Je ne vais pas vous reparler toujours de la même manière de Cryo Chamber, label de dark ambient né des cendres nordiques de l’ancienne et respectable Cold Meat Industry, sous l’impulsion du très assis Simon Heath (Atrium Carceri et Sabled Sun) en 2012. Ça fait plus d’un an que les (presque) mêmes artistes forment une ronde qui peine à se renouveler, brisant la belle courbe ascendante qui continuait de grimper pendant trois ans. Malgré cette petite désillusion qui ne m’empêche pas de suivre fidèlement les nouvelles sorties sans l’excitation habituelle, une poignée de ces gens continue de capter mon attention plus que d’ordinaire : le maître des lieux et ses différents alias bien sûr, mais aussi un jeune ukrainien du nom d’Oleg Puzan, serviteur dévoué corps et âme au drone lourd trustant les abysses fréquentielles. Toujours très enthousiaste à l’écoute de son terrifiant solo Outer Tehom paru en octobre 2014, une nouvelle galette explorant des terres aux antipodes de l’ésotérisme et de la noirceur originelle est parue il y a quelques jours.

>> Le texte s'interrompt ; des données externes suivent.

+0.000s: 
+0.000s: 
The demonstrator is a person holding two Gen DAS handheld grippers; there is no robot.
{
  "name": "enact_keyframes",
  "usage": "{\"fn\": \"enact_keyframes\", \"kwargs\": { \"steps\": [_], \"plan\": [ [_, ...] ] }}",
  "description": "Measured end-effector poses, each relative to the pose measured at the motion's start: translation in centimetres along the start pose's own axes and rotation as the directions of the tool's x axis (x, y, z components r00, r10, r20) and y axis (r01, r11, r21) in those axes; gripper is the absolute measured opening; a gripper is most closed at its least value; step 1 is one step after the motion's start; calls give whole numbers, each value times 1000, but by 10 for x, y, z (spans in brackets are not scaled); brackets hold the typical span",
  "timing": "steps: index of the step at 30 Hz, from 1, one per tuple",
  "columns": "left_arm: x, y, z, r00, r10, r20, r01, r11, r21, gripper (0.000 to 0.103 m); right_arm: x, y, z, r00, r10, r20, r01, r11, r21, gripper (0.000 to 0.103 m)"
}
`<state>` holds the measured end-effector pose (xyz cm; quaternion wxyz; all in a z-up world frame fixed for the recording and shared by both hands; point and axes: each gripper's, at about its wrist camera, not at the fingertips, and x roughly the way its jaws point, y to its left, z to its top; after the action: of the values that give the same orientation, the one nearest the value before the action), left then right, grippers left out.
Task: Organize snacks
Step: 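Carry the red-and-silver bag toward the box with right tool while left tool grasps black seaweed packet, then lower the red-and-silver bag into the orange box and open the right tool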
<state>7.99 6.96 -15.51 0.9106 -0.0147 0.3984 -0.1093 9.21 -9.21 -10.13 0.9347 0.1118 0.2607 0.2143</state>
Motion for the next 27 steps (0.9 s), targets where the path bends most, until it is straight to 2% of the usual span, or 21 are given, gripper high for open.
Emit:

Neuroplasticity se veut explicite. Mot pour intelligent définissant la capacité de notre système nerveux à se remodeler en fonction de nos besoins et expériences, on part ici vers un monde microscopique aux lignes d’horizon imaginaires en perpétuel mouvement. Transformés en neuronautes de l’improbable, on s’improvise d’abord explorateurs des territoires corticaux superficiels, entraînés par des résonances organiques dans le début de Mirror Neurons. Mais notre insouciance s’efface rapidement lorsqu’un dernier éclat ligneux se délite dans le néant après seulement deux minutes, annonçant une chute éternelle dans les limbes abstraites de notre identité. Dronny Darko peut enfin révéler ses drones über-caverneux aspirant consciencieusement tout le dioxygène qui est encore disponible, soignant parallèlement ses textures aux fréquences antagonistes qui dépeignent cliniquement l’environnement statiquement chargé que l’on parcourra dès alors. Un réseau électr(on)ique métamorphique dont les axones hyperactifs seront les minces filins sur lesquels on jouera aux funambules de l’extrême, espérant faire fi du bouillonnement soutenu de la neuroplasticité sous-jacente qui semble crier famine (le Circuits obnubilant et absolument implacable).
Atteignant le centre névralgique de ce voyage abscons dans un Plazma Lake bien trop long et paresseux pour être honnête (surtout à cause d’un fondu en fermeture de presque trois minutes), c’est pourtant plus loin que l’on pousse cette expérience de pensée déjà éprouvante avec les deux pistes de fermeture. Plus question d’esprit, de raison, ou de sensation. Ni de synapses, d’influx nerveux ou de neurotransmetteurs. Entrons maintenant dans la matrice et convertissons-nous en signal électrique, laissons les rémanences organiques distantes derrière nous et complétons notre mutation en information binaire au milieu de transmissions hachurées et de parasites en perdition dans ce dédale mouvant. Une inception de l’abstraction respectant pourtant toujours cette dualité complémentaire entre lames de fonds sub-hertziennes et textures épidermiques insaisissables ; même après un trek entre deux mondes opposés, force est de constater la cohérence sonore du disque.
À part cette pièce centrale qui aurait pu être réduite au tiers sans impact sur l’histoire que me raconte l’artiste, Neuroplasticity est un album intimidant, nous forçant à suivre son mouvement par peur de nous perdre malencontreusement dans ses dimensions gigantesques et sa froide noirceur, quitte à y laisser ce que nous sommes pour ne conserver que notre structure élémentaire originelle. Appréciation sonore unique (casque chaudement recommandé) de concepts physiologiques obscurs sans la prétention qui va avec, Dronny Darko me séduit une fois de plus avec un boulot épuisant au pouvoir suggestif indiscutable. Et comme j’ai pas de conclusion potable ou plus de mots pour vous persuader de lui donner une chance, je vous laisse choisir la suite (cette fin sent la défaite).
Avale la pilule rouge, chère lectrice, cher lecteur, et descends au fond du gouffre avec ta p’tite galette dans les mains.